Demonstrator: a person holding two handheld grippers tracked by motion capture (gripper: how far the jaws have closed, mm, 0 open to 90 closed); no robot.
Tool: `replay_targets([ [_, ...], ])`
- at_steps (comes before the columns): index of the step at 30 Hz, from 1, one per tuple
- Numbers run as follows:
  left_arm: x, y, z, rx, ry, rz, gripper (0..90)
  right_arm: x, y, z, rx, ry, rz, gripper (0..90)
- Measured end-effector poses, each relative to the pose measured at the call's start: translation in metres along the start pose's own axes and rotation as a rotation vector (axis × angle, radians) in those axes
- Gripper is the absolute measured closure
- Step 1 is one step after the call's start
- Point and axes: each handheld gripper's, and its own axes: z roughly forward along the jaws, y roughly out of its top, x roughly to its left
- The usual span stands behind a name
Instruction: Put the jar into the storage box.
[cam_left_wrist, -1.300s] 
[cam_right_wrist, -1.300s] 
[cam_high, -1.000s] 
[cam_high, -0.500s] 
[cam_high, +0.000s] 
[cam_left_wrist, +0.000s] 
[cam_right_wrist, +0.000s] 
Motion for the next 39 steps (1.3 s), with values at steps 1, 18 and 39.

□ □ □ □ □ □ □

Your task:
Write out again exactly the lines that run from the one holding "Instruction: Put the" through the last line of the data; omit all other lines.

Result:
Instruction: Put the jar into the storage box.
[cam_left_wrist, -1.300s] 
[cam_right_wrist, -1.300s] 
[cam_high, -1.000s] 
[cam_high, -0.500s] 
[cam_high, +0.000s] 
[cam_left_wrist, +0.000s] 
[cam_right_wrist, +0.000s] 
Motion for the next 39 steps (1.3 s), with values at steps 1, 18 and 39.

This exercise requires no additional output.